_THE PROBLEM:_
Find the string "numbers" in the entries and copy each line that has it.

_SOURCE RECORDS:_
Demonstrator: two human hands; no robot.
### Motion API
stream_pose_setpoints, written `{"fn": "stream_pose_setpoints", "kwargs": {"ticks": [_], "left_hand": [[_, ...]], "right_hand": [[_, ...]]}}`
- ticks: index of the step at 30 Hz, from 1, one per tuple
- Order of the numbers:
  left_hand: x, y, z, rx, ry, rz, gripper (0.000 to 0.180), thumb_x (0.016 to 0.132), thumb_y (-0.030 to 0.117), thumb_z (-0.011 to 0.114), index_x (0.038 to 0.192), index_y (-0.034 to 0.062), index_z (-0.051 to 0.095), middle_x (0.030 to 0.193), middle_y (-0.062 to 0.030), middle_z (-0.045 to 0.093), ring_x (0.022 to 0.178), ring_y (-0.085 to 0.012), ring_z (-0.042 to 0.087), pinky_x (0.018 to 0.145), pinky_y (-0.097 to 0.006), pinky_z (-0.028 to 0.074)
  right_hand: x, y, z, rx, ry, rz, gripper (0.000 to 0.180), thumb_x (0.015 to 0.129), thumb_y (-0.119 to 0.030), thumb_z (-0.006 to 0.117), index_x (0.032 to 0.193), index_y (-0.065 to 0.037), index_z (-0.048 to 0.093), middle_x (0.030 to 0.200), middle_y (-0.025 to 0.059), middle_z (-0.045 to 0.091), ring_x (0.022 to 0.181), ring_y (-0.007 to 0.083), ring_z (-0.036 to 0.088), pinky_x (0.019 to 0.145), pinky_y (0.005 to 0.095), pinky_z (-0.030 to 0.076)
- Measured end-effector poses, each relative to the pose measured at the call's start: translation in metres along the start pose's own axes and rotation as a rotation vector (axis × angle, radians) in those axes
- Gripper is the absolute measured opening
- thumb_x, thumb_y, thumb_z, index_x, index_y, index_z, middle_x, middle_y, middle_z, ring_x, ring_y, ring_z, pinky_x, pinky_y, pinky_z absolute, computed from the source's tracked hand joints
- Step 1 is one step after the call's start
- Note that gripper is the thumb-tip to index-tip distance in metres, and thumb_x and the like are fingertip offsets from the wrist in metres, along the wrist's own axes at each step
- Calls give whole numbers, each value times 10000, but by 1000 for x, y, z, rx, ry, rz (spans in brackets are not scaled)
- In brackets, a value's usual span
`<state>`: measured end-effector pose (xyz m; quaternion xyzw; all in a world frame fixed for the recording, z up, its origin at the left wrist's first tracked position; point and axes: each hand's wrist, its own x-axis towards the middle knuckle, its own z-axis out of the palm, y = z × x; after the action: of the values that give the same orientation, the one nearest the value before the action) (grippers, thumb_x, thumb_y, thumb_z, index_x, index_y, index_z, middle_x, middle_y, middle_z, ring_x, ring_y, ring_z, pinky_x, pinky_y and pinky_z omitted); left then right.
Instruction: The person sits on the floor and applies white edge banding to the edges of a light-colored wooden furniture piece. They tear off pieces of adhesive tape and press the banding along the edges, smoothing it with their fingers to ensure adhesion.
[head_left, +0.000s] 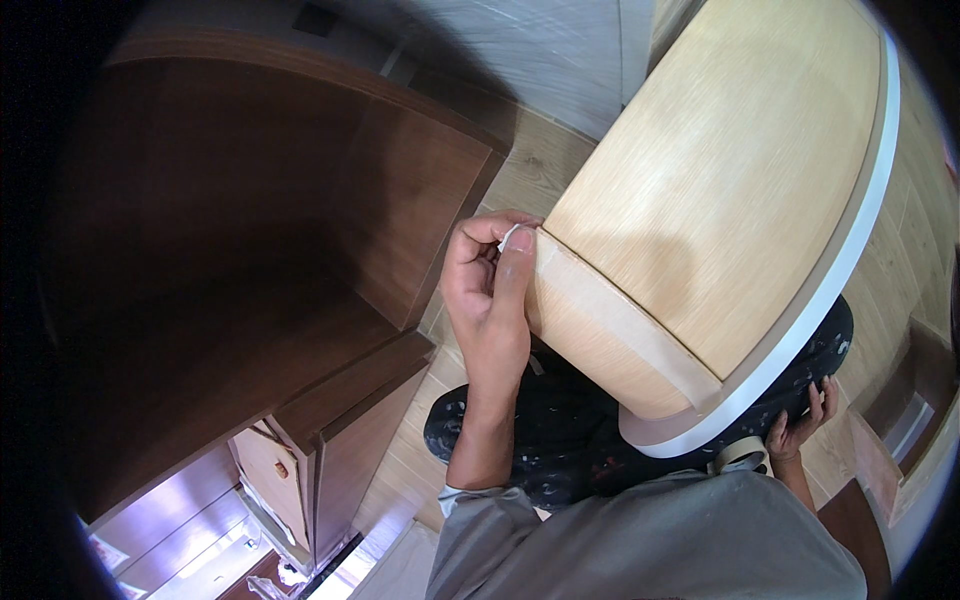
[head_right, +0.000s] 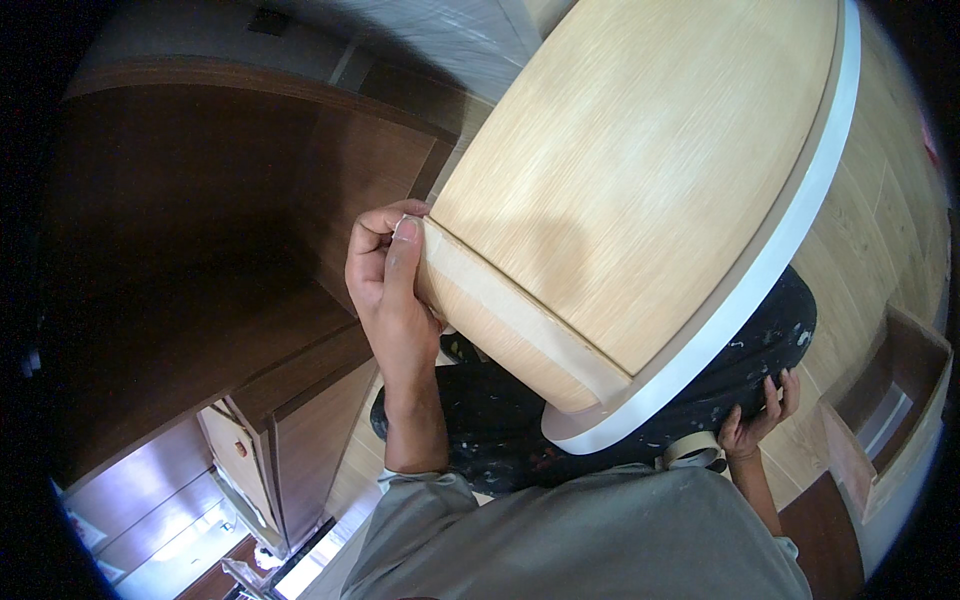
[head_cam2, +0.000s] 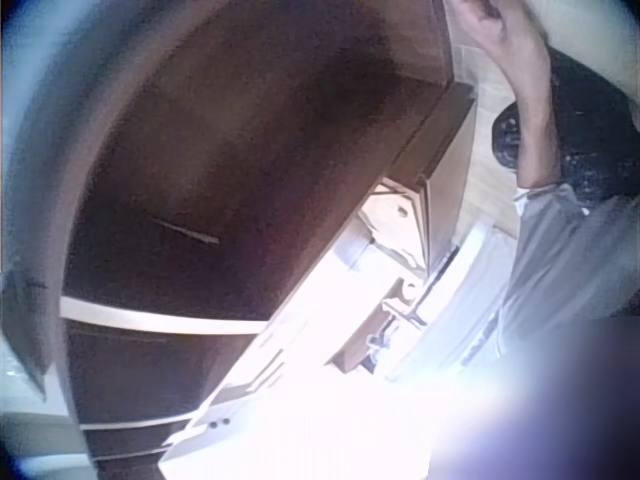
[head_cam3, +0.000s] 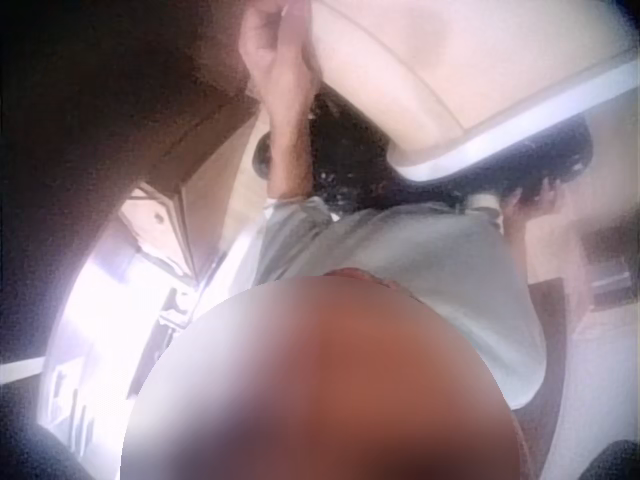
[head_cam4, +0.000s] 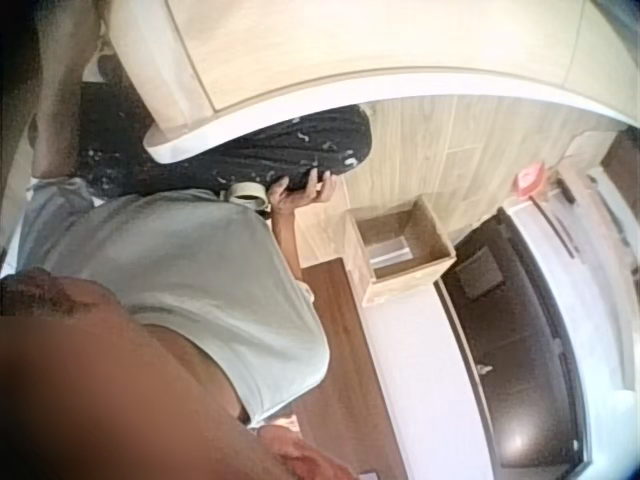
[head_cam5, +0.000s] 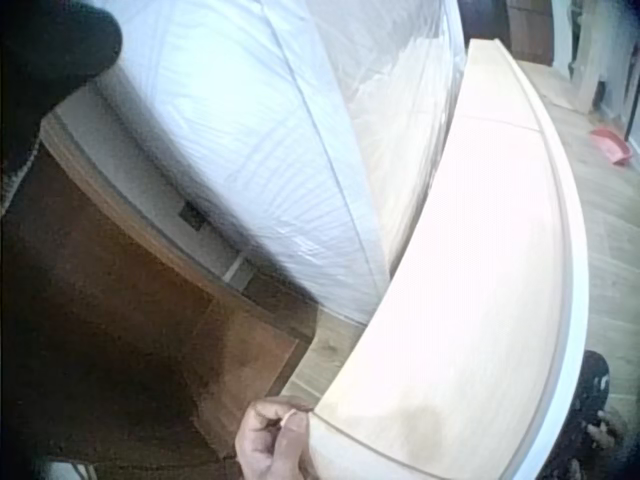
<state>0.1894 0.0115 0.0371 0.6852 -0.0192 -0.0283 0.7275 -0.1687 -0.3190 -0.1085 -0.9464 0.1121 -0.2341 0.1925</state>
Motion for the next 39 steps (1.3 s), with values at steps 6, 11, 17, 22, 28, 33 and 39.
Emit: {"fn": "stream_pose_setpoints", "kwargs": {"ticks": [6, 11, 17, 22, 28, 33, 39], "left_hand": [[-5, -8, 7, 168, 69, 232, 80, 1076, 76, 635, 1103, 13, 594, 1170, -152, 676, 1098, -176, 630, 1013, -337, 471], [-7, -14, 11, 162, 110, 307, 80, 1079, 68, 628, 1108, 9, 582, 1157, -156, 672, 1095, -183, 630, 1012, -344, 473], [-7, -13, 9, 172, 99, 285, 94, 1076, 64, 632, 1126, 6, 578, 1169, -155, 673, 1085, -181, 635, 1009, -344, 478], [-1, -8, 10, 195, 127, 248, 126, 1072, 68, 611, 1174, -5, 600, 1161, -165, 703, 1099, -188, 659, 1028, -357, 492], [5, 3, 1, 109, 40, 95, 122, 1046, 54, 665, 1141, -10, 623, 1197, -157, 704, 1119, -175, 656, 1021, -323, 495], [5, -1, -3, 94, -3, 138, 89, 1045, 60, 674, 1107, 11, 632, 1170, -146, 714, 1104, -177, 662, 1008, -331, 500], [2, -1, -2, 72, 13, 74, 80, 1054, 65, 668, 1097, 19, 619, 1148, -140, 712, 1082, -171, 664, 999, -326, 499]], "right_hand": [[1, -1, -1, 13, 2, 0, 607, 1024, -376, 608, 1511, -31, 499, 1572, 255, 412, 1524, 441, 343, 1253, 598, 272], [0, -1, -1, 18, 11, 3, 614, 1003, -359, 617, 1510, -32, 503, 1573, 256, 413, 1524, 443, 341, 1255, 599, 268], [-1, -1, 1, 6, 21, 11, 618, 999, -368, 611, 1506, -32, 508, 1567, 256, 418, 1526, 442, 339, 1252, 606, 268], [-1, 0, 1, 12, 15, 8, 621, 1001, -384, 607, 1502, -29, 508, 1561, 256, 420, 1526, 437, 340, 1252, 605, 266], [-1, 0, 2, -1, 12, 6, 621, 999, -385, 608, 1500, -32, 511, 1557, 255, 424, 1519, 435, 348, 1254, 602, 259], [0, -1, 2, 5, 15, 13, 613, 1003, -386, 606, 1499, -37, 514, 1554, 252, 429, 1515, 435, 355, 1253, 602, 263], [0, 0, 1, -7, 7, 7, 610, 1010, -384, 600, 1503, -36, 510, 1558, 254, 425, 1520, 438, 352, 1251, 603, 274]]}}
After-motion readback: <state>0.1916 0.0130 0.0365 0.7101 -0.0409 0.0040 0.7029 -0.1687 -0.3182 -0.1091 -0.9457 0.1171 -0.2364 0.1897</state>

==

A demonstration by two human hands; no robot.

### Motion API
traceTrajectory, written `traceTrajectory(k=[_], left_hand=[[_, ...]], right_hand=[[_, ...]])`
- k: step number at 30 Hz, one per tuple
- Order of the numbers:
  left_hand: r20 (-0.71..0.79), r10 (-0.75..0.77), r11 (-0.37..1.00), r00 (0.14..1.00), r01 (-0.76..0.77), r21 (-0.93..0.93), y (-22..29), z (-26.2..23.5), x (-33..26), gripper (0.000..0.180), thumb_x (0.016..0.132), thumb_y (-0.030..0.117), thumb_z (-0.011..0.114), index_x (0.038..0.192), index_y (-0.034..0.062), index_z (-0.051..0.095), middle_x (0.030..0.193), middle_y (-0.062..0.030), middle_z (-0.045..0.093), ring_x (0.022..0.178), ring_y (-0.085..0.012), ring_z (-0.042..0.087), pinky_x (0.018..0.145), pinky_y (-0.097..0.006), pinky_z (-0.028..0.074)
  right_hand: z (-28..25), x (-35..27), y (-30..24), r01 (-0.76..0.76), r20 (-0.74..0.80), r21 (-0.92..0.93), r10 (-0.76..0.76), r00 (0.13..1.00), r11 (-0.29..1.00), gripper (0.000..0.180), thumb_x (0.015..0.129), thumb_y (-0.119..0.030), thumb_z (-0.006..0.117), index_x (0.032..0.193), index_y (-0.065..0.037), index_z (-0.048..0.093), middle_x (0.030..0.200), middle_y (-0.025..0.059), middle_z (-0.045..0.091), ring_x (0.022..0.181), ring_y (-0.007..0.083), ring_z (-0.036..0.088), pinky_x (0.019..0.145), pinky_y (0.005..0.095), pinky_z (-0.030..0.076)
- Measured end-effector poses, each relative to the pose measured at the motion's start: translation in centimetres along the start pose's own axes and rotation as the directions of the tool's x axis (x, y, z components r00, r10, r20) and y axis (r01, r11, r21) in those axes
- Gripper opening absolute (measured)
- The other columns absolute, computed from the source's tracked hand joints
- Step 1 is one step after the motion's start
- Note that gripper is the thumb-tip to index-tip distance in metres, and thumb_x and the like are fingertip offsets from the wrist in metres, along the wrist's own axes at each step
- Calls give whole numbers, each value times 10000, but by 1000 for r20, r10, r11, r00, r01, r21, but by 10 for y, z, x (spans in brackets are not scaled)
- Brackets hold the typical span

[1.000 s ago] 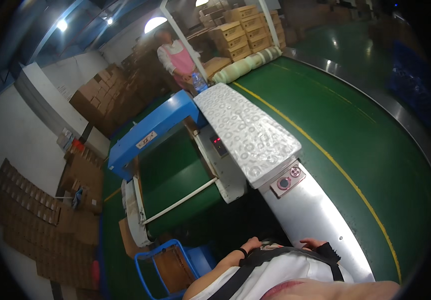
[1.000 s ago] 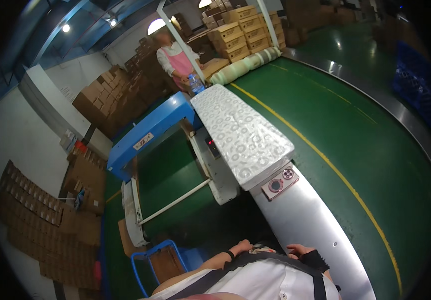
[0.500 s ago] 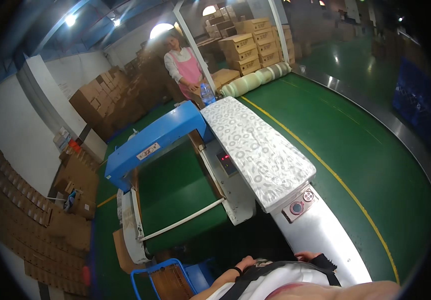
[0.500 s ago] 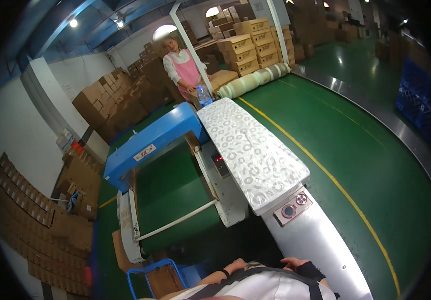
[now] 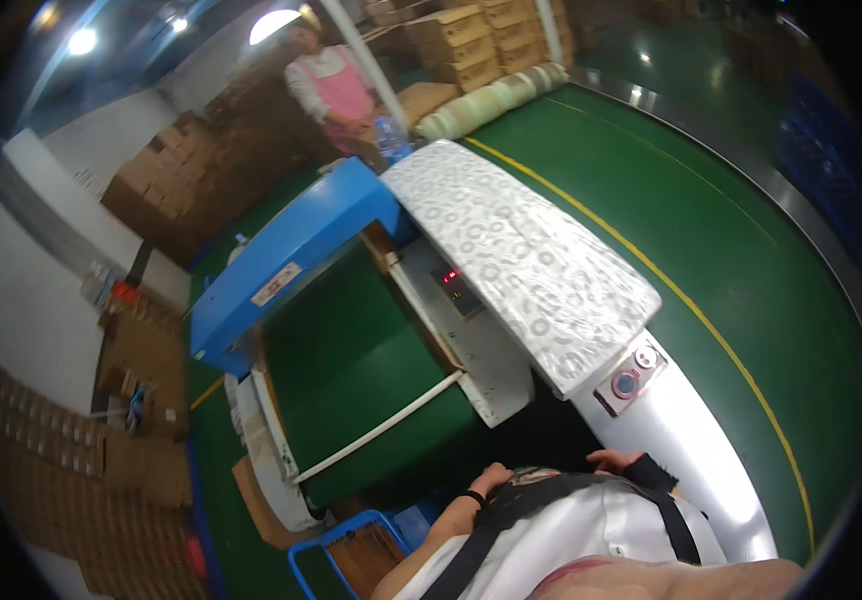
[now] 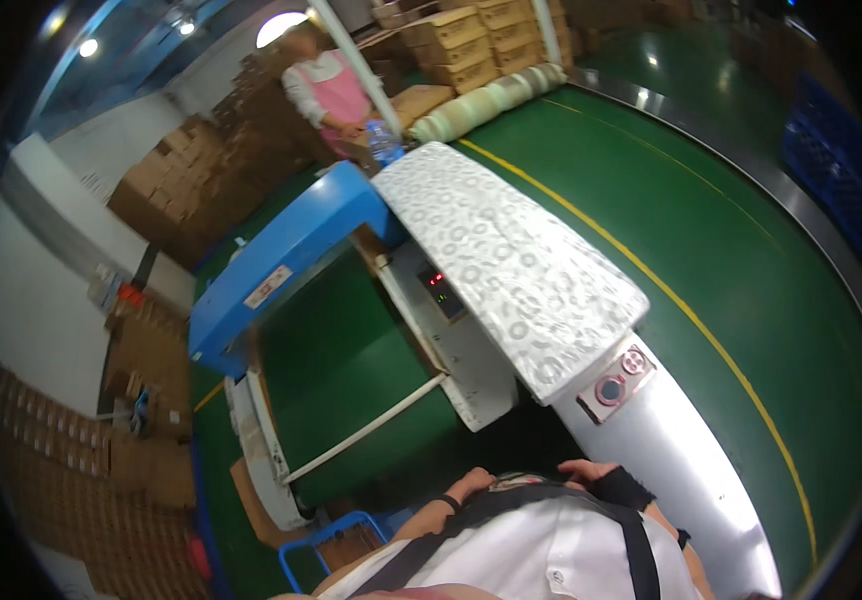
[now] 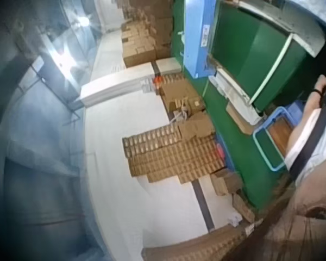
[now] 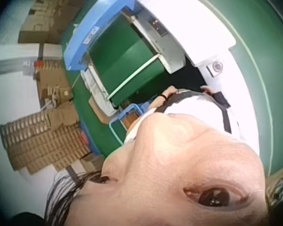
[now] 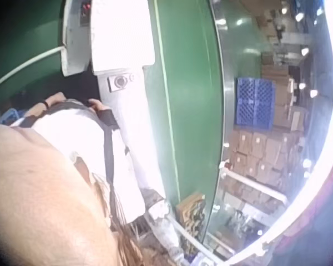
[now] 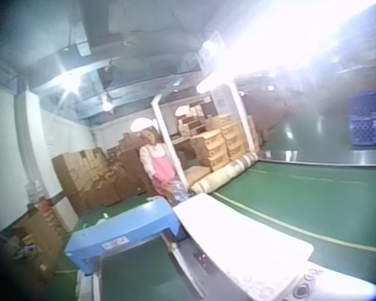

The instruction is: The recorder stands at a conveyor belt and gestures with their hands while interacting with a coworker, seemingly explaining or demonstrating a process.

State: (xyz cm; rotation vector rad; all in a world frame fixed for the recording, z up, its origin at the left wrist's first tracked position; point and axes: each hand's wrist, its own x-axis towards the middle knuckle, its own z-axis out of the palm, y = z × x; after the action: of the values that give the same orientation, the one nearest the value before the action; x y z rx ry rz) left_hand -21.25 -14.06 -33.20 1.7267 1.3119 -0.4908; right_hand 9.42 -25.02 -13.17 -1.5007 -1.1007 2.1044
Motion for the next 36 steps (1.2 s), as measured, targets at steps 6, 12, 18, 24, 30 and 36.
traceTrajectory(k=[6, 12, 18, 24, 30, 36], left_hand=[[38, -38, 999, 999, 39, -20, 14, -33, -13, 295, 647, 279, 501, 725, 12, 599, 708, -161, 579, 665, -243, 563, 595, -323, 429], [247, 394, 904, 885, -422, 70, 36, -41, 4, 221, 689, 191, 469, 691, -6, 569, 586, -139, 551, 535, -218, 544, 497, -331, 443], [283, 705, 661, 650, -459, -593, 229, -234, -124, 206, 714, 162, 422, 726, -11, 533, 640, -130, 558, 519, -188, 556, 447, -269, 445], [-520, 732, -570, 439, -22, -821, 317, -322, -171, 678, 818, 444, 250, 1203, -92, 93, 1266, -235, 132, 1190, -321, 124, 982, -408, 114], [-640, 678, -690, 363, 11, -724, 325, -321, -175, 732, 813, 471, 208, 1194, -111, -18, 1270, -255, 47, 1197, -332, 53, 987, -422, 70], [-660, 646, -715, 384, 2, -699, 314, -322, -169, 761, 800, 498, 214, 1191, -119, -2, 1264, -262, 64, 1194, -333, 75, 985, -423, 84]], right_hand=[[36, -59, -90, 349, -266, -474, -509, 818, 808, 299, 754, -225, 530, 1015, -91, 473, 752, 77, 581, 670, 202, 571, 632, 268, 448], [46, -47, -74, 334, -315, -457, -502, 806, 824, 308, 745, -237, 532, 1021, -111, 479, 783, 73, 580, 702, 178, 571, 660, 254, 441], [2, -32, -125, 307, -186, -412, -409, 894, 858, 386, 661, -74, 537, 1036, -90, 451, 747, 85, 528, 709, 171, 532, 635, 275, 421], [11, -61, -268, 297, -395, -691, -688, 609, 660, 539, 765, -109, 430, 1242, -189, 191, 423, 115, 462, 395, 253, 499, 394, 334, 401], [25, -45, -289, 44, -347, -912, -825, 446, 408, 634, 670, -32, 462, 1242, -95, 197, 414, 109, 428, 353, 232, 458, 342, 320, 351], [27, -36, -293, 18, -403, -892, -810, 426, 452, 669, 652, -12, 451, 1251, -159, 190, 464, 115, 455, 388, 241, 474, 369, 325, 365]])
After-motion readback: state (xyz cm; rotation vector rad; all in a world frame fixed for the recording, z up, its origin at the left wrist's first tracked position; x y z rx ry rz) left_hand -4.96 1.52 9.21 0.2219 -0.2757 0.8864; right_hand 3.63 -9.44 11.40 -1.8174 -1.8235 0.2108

_PROBLEM SOLUTION:_
- Order of the numbers:
- Calls give whole numbers, each value times 10000, but by 1000 for x, y, z, rx, ry, rz (spans in brackets are not scaled)
- Order of the numbers:
- Calls give whole numbers, each value times 10000, but by 1000 for r20, r10, r11, r00, r01, r21, but by 10 for y, z, x (spans in brackets are not scaled)

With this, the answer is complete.